[Items from a dataset]

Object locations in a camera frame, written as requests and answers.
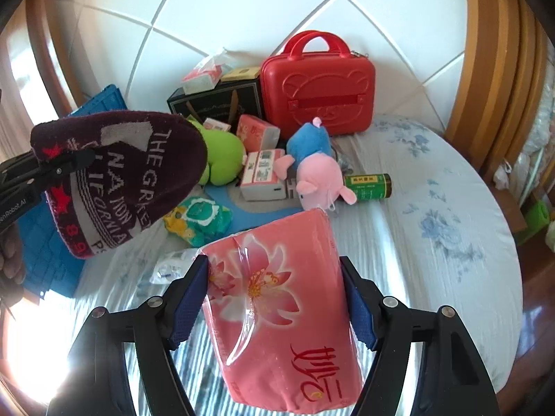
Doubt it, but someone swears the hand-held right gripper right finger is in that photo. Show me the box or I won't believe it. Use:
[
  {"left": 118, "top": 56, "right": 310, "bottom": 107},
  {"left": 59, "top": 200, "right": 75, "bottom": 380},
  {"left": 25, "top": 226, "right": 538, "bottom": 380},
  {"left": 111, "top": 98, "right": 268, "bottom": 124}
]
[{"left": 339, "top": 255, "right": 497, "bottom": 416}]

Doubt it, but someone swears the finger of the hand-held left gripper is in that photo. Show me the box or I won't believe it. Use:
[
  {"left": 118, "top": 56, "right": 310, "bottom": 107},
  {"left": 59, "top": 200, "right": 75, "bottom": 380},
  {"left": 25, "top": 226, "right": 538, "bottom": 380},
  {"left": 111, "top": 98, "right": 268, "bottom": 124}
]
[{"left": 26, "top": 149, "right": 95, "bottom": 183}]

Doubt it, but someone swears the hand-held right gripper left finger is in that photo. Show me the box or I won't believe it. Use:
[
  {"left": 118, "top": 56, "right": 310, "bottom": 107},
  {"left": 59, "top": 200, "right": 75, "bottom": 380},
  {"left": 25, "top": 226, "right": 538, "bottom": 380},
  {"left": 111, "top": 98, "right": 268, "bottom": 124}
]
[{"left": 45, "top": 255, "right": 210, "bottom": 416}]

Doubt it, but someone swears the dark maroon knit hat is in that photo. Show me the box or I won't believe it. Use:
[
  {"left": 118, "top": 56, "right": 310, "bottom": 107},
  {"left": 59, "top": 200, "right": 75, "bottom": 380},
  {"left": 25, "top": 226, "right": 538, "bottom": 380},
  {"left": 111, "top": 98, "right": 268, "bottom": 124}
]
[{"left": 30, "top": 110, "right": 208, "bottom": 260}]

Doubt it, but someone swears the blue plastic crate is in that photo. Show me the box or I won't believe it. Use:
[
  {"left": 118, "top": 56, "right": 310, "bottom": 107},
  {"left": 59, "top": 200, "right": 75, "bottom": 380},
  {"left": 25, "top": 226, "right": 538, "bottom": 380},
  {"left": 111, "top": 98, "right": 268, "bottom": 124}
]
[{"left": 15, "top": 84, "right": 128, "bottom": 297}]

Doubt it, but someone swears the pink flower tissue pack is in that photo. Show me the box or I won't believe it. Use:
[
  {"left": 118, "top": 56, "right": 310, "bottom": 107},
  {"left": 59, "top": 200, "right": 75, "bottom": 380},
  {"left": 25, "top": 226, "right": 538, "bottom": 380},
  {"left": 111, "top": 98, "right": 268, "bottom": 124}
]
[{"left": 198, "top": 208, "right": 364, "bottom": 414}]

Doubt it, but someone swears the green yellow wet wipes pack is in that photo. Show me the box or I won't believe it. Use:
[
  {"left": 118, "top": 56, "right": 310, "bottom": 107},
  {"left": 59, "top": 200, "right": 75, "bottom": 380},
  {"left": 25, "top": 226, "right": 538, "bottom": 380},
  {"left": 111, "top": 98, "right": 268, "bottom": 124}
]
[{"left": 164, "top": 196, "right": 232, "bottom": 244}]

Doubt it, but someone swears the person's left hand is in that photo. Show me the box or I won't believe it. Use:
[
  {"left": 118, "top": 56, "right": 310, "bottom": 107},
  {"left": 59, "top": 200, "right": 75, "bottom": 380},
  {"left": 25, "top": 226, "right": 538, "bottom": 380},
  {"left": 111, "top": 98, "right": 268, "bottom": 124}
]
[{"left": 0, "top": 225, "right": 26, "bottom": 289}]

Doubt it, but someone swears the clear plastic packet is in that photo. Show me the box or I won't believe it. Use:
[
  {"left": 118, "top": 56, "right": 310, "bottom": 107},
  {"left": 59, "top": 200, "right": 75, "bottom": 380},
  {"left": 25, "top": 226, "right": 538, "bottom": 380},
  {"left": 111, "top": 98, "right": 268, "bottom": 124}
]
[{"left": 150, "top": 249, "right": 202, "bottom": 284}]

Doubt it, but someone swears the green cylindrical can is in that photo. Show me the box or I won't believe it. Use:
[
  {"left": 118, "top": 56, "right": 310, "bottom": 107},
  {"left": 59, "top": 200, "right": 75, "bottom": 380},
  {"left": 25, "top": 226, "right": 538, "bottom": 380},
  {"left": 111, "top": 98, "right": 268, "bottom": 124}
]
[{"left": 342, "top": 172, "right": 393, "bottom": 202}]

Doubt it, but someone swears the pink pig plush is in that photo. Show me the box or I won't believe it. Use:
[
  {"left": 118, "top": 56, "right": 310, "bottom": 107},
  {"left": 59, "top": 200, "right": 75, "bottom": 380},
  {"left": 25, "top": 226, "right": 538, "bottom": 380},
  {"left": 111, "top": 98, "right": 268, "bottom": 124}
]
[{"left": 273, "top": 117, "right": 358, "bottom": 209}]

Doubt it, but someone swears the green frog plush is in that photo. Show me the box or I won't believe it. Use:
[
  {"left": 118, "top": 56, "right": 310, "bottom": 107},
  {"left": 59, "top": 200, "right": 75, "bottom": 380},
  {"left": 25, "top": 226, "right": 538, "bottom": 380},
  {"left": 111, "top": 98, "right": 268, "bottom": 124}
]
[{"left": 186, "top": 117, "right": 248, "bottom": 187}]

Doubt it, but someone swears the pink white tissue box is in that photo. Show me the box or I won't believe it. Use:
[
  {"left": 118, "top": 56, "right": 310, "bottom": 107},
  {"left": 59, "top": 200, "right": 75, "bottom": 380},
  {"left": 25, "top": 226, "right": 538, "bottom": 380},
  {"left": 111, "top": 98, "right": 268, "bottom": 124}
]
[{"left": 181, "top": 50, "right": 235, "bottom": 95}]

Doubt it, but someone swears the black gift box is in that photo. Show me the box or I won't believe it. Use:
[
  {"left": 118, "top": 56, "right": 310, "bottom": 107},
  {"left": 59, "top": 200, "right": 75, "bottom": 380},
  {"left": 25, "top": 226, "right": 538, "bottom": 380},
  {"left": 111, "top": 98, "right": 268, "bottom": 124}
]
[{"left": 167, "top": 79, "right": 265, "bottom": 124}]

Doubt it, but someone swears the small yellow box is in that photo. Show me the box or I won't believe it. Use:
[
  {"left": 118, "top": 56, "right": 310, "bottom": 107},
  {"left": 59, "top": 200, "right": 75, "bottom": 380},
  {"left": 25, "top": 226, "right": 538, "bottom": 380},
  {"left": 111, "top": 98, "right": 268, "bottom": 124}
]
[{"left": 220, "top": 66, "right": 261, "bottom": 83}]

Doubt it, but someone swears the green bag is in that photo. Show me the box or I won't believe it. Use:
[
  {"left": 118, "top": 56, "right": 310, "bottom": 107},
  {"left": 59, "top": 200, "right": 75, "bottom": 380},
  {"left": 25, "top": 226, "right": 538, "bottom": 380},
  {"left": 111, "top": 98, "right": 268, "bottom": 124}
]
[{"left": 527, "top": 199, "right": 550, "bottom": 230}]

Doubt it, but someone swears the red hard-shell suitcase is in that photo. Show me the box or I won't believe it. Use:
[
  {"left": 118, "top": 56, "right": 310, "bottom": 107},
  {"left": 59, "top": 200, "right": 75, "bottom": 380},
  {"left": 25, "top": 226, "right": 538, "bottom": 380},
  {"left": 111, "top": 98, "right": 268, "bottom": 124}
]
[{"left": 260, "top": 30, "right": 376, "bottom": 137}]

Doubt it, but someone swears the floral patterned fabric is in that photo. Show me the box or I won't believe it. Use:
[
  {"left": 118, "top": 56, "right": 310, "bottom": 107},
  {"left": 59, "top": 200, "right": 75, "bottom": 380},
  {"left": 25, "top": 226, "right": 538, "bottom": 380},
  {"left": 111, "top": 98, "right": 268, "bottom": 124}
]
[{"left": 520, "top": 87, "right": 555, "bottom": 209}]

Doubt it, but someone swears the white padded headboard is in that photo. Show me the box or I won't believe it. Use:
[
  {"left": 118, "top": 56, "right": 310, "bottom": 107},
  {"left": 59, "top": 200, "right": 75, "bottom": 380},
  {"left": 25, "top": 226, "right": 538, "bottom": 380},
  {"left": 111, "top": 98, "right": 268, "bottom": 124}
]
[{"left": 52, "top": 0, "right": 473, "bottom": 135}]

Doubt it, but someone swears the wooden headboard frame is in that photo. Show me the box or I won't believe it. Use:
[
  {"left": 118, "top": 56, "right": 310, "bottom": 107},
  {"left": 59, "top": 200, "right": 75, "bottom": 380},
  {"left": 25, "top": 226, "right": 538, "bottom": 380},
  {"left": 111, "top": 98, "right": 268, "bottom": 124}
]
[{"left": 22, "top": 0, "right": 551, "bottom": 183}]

==

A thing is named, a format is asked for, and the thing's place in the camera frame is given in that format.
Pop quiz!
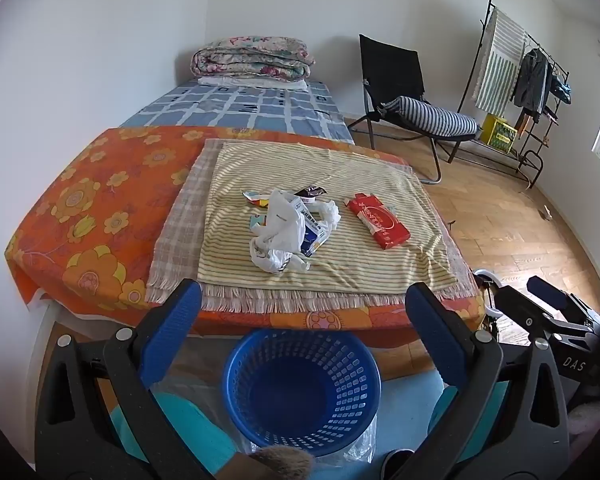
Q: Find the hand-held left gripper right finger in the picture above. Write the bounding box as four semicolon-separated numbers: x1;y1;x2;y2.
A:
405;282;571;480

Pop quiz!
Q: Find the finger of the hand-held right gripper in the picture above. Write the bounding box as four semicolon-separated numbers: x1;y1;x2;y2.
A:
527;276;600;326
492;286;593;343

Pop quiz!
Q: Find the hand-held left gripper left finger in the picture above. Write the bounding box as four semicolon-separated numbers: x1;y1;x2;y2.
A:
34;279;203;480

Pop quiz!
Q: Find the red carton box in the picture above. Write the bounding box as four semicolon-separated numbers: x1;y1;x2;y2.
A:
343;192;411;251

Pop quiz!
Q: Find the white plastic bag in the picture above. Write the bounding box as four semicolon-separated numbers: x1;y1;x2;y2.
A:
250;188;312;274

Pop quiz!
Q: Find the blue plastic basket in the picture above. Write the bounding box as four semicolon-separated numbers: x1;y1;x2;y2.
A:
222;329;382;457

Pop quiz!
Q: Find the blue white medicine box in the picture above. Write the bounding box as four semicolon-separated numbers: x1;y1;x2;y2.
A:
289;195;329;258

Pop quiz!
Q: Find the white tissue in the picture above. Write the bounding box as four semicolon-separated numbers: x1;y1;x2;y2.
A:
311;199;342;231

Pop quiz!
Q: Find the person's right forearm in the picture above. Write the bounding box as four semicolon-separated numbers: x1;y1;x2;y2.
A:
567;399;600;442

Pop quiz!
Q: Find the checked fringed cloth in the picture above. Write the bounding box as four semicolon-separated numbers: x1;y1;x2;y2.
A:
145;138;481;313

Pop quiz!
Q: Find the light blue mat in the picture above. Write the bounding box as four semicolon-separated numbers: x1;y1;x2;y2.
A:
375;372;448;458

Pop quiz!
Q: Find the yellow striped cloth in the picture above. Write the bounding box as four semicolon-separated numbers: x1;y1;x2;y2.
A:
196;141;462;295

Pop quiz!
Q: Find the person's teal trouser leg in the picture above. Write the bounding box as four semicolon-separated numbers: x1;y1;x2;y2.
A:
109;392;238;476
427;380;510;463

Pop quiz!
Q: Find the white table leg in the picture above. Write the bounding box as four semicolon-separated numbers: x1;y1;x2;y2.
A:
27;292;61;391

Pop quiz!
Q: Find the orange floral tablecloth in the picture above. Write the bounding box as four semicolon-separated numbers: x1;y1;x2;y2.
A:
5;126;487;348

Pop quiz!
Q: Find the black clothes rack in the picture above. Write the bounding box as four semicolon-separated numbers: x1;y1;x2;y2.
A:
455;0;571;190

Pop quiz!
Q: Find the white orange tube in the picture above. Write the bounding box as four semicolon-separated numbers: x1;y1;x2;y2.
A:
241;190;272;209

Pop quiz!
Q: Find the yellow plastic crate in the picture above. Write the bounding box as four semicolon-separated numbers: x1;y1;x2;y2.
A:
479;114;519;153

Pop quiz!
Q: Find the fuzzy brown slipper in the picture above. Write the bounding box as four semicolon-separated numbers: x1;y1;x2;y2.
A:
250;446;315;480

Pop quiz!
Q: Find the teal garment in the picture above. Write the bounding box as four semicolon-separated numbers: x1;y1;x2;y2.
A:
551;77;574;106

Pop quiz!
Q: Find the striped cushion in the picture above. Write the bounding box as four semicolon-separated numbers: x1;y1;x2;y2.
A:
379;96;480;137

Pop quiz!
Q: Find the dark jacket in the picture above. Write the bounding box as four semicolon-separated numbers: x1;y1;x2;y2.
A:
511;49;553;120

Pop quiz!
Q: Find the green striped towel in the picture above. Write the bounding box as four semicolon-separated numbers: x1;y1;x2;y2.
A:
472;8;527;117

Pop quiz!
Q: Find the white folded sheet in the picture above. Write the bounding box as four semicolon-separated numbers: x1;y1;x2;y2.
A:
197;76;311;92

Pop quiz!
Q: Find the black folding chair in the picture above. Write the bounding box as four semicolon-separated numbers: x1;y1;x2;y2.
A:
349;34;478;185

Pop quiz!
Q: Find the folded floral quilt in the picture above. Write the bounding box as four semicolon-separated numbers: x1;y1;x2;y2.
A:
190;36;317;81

--

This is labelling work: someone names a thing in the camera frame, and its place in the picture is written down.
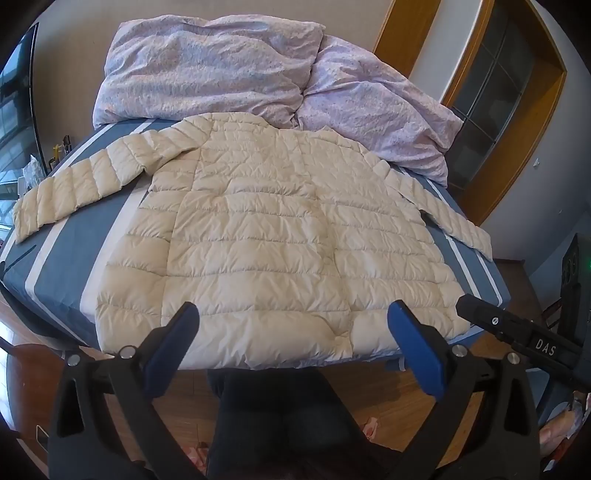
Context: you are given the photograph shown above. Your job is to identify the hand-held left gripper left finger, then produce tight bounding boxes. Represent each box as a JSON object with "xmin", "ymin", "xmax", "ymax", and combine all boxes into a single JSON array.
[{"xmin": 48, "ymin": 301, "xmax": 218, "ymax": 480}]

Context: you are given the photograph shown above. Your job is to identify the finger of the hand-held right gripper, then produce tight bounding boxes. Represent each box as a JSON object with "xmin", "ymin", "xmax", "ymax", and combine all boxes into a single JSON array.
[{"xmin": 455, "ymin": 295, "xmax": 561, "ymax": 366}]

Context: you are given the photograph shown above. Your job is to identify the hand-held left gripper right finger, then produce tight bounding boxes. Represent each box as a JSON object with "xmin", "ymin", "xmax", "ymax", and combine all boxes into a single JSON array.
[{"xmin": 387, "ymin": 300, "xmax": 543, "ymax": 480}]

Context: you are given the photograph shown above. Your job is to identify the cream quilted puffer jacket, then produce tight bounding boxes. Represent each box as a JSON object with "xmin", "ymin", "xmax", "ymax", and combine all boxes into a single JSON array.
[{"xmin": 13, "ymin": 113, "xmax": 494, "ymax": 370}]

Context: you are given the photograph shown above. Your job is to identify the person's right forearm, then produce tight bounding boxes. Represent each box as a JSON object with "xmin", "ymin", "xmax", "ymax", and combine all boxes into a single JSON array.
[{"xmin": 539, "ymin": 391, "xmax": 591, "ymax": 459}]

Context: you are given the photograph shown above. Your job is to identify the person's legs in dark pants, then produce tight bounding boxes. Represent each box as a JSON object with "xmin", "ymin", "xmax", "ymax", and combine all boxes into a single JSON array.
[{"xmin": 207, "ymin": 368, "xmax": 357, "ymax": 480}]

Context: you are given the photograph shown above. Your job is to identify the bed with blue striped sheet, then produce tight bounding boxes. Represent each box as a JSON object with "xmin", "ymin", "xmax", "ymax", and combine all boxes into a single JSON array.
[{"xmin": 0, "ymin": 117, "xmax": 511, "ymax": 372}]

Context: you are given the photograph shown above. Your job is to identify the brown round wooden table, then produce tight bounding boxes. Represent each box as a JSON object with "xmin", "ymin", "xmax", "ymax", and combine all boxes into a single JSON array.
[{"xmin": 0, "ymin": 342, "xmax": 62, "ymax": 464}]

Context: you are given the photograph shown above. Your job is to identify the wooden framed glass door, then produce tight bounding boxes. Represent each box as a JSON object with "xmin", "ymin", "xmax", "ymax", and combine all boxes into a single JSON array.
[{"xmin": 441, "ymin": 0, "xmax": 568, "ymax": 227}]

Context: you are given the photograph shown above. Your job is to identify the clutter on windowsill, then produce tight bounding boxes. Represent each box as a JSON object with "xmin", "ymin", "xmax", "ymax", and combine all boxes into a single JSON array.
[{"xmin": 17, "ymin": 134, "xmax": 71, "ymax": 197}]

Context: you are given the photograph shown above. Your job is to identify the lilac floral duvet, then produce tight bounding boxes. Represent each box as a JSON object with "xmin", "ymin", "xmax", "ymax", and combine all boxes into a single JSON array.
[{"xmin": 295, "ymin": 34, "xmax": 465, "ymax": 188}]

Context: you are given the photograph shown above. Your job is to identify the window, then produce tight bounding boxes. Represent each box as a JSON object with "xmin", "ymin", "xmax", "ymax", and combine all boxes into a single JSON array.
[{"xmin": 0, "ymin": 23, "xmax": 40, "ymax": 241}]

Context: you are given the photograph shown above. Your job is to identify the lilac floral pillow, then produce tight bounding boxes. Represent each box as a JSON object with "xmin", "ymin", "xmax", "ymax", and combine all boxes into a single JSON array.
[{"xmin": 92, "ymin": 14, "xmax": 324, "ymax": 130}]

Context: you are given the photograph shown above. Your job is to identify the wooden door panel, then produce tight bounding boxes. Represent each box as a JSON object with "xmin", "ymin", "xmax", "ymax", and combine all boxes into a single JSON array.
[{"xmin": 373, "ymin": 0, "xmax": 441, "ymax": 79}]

Your objective - The answer should be only the number of lines in the data that include "folded".

Finished task - 2